Show every line from the entries that follow which holds the word "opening".

★ ★ ★ ★ ★

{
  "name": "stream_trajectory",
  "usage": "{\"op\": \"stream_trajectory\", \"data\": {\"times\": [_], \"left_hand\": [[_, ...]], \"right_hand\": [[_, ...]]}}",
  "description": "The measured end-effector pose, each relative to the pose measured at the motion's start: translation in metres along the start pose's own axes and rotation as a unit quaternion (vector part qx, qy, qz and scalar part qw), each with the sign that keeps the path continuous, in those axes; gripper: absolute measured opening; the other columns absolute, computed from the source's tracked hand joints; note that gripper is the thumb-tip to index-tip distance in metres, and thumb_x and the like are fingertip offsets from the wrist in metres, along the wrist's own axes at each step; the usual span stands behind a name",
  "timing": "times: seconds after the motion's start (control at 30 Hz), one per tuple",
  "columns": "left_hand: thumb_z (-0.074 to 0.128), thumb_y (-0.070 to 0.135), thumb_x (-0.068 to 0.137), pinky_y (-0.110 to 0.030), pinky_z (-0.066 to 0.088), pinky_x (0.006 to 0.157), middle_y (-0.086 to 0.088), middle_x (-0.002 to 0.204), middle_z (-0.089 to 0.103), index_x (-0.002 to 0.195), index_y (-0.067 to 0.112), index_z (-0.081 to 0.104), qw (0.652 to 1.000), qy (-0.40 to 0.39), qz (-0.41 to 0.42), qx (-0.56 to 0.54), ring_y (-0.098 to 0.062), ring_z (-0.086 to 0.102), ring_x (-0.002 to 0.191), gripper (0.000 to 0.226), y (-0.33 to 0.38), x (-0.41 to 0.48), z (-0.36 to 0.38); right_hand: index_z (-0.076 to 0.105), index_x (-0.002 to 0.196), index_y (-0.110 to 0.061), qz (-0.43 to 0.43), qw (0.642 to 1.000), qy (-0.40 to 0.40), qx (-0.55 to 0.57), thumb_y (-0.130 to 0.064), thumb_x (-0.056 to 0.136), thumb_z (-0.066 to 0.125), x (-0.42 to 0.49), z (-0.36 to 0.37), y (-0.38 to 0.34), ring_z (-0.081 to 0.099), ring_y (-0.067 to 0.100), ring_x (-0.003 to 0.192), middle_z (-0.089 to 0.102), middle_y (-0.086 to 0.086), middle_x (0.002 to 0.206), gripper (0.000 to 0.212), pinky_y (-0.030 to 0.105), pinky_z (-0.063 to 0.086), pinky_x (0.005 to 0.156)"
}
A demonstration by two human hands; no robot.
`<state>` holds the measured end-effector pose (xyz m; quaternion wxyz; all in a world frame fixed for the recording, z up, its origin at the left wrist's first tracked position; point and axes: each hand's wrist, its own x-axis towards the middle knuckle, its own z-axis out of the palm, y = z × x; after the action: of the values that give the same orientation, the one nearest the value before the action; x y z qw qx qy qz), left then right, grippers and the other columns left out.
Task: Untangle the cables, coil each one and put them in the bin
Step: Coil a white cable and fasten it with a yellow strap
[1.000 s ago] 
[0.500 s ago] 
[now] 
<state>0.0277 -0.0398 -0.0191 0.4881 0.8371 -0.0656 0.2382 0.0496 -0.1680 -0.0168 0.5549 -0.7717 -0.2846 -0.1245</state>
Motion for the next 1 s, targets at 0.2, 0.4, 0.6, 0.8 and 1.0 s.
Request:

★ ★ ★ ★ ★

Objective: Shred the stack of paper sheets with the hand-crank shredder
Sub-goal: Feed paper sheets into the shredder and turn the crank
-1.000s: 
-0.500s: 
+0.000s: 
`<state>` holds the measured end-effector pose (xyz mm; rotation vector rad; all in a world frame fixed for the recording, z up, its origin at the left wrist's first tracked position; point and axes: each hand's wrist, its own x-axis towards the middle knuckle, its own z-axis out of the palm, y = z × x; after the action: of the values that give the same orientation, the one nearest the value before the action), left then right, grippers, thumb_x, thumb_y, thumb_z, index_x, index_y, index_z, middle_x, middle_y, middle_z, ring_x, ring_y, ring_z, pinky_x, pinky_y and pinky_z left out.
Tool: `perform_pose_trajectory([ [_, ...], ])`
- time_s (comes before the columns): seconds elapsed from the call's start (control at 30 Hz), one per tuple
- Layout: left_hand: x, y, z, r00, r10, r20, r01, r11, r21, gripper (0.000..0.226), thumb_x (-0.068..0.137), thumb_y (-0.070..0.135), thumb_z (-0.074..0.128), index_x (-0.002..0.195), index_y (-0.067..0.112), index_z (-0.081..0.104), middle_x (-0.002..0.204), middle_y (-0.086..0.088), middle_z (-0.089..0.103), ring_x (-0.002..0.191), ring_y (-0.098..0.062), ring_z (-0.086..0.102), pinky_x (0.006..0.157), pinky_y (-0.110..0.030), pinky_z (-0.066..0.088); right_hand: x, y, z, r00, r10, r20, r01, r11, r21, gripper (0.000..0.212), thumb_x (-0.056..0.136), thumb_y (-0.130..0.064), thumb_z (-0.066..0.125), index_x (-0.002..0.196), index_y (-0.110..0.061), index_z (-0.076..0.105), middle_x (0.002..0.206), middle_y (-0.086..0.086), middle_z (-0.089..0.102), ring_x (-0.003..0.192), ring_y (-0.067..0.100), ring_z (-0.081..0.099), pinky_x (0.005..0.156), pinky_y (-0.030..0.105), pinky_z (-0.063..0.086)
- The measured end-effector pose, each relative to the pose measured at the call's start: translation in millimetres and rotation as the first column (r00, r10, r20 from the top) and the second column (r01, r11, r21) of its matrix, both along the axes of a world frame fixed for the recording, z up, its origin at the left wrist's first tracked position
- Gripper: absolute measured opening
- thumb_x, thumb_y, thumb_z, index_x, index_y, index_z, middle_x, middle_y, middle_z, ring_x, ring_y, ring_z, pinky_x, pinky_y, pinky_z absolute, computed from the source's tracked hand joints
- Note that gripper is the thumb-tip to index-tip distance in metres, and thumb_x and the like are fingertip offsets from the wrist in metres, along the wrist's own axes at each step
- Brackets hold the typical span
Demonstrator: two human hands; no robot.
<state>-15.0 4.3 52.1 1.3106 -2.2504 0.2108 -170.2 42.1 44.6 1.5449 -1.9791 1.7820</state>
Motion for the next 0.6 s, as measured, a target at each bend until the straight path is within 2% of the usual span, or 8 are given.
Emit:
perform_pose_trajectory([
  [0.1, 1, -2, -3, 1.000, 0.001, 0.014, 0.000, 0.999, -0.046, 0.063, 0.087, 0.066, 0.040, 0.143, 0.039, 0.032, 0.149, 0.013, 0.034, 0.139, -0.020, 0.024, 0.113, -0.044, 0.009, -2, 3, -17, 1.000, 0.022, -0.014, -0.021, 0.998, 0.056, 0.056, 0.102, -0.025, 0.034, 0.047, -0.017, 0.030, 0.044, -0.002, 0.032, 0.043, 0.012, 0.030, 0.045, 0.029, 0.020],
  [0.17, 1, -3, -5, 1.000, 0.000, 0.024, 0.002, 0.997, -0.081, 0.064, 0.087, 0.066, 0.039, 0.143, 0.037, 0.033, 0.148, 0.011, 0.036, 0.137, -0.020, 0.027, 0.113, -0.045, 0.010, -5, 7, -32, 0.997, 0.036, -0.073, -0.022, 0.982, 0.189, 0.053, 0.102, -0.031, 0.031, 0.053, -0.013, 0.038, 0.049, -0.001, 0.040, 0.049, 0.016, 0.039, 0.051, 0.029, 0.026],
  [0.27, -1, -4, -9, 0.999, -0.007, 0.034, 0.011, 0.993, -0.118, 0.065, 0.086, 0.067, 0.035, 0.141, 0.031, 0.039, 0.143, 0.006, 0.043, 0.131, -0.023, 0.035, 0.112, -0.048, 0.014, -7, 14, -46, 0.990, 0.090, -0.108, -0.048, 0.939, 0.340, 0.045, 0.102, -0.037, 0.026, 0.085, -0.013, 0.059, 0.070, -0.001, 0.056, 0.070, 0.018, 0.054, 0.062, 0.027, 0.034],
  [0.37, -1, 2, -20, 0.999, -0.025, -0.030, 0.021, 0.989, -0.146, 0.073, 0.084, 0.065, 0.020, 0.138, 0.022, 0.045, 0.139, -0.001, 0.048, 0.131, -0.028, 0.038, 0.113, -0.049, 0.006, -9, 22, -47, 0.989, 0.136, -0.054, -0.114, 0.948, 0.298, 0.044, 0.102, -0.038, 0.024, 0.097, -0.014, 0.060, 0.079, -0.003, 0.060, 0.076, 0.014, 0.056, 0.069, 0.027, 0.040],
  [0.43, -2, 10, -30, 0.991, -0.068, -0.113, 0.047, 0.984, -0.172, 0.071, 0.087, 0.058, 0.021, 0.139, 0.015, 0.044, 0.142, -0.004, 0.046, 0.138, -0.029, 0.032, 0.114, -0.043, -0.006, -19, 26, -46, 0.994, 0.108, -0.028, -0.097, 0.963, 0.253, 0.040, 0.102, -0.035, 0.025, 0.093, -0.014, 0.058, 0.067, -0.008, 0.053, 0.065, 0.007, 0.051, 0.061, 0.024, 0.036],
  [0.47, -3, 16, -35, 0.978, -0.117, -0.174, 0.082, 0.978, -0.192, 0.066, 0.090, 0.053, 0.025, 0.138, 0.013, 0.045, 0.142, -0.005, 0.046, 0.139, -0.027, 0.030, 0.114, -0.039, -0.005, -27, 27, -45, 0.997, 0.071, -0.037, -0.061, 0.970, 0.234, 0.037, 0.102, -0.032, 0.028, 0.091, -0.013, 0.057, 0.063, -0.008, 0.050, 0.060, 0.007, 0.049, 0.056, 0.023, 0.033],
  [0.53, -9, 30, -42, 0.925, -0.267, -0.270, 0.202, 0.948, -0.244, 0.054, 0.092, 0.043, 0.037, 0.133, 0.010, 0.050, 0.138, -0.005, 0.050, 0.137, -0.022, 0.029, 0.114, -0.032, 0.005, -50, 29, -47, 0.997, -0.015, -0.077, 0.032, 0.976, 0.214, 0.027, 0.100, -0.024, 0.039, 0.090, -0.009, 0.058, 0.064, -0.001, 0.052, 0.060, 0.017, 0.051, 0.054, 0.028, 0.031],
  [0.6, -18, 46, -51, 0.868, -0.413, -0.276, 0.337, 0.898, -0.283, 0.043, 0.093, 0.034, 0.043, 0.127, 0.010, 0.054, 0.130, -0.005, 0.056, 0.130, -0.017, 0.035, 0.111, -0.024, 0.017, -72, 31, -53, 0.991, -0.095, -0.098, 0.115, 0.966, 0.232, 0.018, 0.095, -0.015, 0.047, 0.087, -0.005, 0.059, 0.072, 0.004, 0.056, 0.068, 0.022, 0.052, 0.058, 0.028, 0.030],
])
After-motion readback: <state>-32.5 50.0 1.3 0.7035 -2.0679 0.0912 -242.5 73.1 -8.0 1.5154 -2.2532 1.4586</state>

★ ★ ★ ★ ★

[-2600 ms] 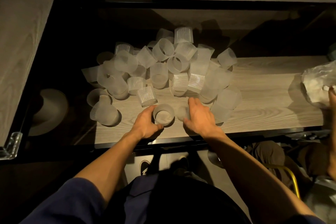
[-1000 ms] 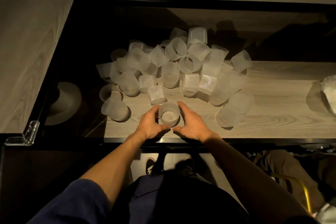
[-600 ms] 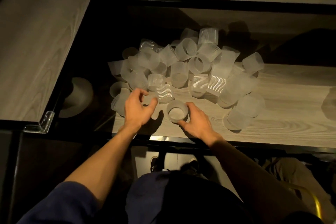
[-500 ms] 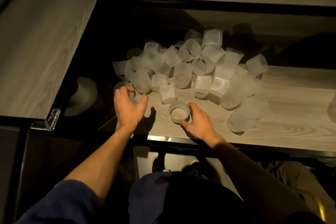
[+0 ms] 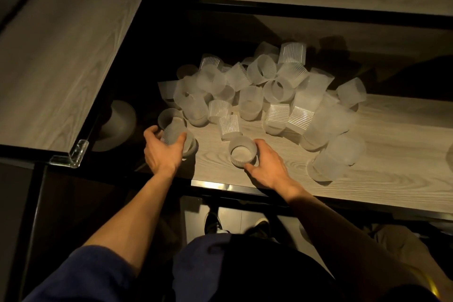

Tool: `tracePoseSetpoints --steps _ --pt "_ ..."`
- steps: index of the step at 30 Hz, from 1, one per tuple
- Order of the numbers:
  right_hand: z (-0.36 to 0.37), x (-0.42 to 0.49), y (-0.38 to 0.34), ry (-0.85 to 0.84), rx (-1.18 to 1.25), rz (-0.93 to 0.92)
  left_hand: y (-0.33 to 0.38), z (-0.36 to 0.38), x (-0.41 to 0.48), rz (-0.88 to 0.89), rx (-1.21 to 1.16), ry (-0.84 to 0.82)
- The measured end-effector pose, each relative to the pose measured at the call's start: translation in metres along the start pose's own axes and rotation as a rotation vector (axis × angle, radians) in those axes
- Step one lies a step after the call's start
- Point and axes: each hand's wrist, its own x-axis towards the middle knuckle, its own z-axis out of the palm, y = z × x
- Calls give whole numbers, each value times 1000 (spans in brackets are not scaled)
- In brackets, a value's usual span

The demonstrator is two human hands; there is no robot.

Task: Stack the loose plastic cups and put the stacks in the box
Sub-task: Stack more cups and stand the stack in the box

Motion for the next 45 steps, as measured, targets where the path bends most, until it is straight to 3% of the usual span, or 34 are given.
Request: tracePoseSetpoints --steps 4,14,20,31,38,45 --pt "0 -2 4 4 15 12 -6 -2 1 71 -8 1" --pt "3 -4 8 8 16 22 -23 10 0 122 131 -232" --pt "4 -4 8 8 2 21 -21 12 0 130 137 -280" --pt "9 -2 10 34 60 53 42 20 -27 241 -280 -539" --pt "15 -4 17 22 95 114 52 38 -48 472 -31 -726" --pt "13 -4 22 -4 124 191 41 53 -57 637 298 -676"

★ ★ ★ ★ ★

### REPLY
  "description": "The measured end-effector pose, each relative to the pose measured at the motion's start: translation in metres along the start pose's own axes and rotation as a unit quaternion (vector part qx, qy, qz and scalar part qw), each with the sign that keeps the path continuous, in those axes; gripper: absolute measured opening; the other columns absolute, computed from the source's tracked hand joints; note that gripper is the thumb-tip to index-tip distance in metres, and thumb_x and the like are fingertip offsets from the wrist in metres, along the wrist's own axes at each step; the usual span stands behind a name",
- Gripper: absolute measured opening

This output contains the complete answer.